• **Extracted records**

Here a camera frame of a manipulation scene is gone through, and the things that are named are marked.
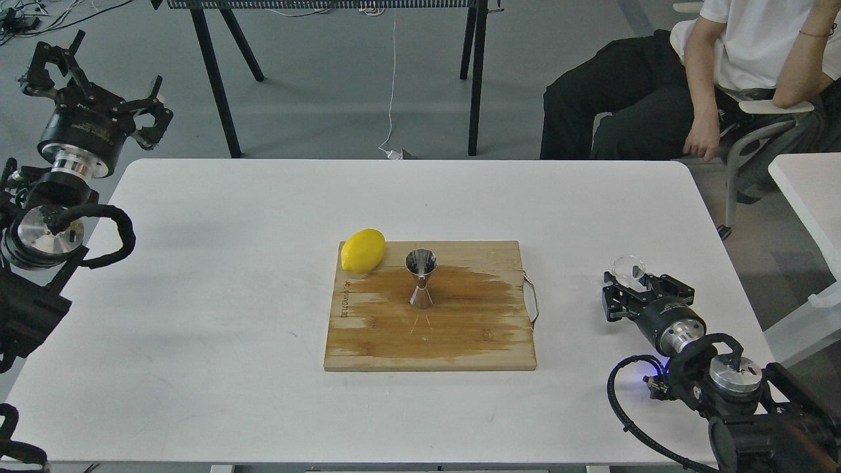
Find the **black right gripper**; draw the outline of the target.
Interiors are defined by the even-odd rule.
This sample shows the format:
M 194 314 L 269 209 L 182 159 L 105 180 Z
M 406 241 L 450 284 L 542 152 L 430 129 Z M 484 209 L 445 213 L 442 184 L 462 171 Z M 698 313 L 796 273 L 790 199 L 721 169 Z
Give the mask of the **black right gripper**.
M 675 357 L 690 342 L 706 335 L 706 323 L 691 309 L 696 290 L 664 273 L 645 273 L 636 290 L 618 281 L 612 272 L 604 272 L 602 306 L 607 321 L 628 318 L 658 353 Z

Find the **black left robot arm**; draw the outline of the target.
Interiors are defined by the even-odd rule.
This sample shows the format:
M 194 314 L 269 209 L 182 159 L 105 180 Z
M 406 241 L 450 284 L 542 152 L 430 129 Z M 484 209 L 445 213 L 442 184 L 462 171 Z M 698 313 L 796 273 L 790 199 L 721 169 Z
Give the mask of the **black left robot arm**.
M 2 172 L 2 372 L 25 359 L 57 328 L 72 303 L 61 296 L 78 267 L 98 269 L 129 257 L 129 216 L 99 203 L 90 182 L 114 173 L 129 138 L 152 150 L 173 114 L 158 93 L 126 100 L 90 81 L 76 62 L 85 32 L 69 46 L 39 42 L 19 78 L 23 94 L 51 99 L 39 138 L 45 168 L 9 158 Z

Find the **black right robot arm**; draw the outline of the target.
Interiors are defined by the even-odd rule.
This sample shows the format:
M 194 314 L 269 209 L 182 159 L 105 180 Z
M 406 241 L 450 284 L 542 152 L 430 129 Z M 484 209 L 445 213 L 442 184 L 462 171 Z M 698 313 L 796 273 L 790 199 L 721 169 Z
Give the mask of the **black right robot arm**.
M 707 332 L 691 308 L 694 288 L 669 275 L 639 273 L 642 290 L 604 273 L 603 307 L 608 321 L 633 321 L 656 354 L 637 354 L 610 372 L 610 407 L 648 448 L 696 472 L 708 465 L 675 454 L 646 434 L 622 409 L 616 395 L 618 371 L 649 363 L 644 377 L 650 397 L 680 400 L 708 422 L 718 472 L 838 472 L 839 418 L 813 397 L 781 363 L 760 367 L 744 356 L 733 336 Z

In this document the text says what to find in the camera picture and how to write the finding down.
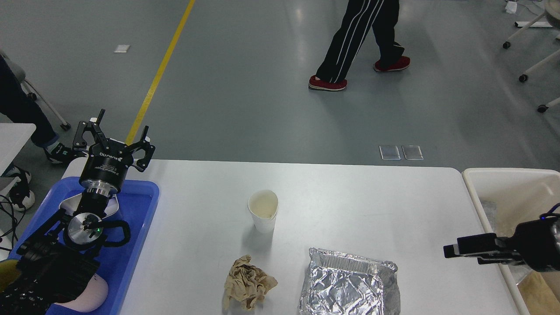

• **The task**
For this step, transcribe all the material above exactly and drop the images.

• **Problem solution**
Here a camera frame of a manipulation scene is gone through, and the things that are named are marked.
Find the **black right gripper**; draw the outline of the target.
Interiors are defined by the even-odd rule.
This sample shows the format:
M 194 314 L 269 209 L 182 159 L 105 180 Z
M 406 241 L 450 284 L 542 152 L 430 129 Z M 484 209 L 445 213 L 442 184 L 462 171 Z M 698 313 L 796 273 L 790 199 L 721 169 Z
Give the mask of the **black right gripper**.
M 675 357 L 690 342 L 706 335 L 706 323 L 691 309 L 696 290 L 664 273 L 645 273 L 636 290 L 618 281 L 612 272 L 604 272 L 602 306 L 607 321 L 628 318 L 658 353 Z

Find the **black left robot arm**; draw the outline of the target.
Interiors are defined by the even-odd rule.
This sample shows the format:
M 194 314 L 269 209 L 182 159 L 105 180 Z
M 406 241 L 450 284 L 542 152 L 430 129 Z M 484 209 L 445 213 L 442 184 L 462 171 Z M 698 313 L 796 273 L 790 199 L 721 169 Z
Give the mask of the **black left robot arm**.
M 2 172 L 2 372 L 25 359 L 57 328 L 72 303 L 61 296 L 78 267 L 98 269 L 129 257 L 129 216 L 99 203 L 90 182 L 114 173 L 129 138 L 152 150 L 173 114 L 158 93 L 126 100 L 90 81 L 76 62 L 85 32 L 69 46 L 39 42 L 19 78 L 23 94 L 51 99 L 39 138 L 45 168 L 9 158 Z

Find the **black right robot arm**; draw the outline of the target.
Interiors are defined by the even-odd rule.
This sample shows the format:
M 194 314 L 269 209 L 182 159 L 105 180 Z
M 406 241 L 450 284 L 542 152 L 430 129 Z M 484 209 L 445 213 L 442 184 L 462 171 Z M 698 313 L 796 273 L 790 199 L 721 169 Z
Give the mask of the **black right robot arm**.
M 707 332 L 691 308 L 694 288 L 669 275 L 639 273 L 642 290 L 604 273 L 603 307 L 608 321 L 633 321 L 656 354 L 637 354 L 610 372 L 610 407 L 648 448 L 696 472 L 708 465 L 675 454 L 646 434 L 622 409 L 616 395 L 618 371 L 649 363 L 644 377 L 650 397 L 680 400 L 708 422 L 718 472 L 838 472 L 839 418 L 813 397 L 781 363 L 760 367 L 744 356 L 733 336 Z

In this document the text says what to find in the camera picture and how to write the finding down.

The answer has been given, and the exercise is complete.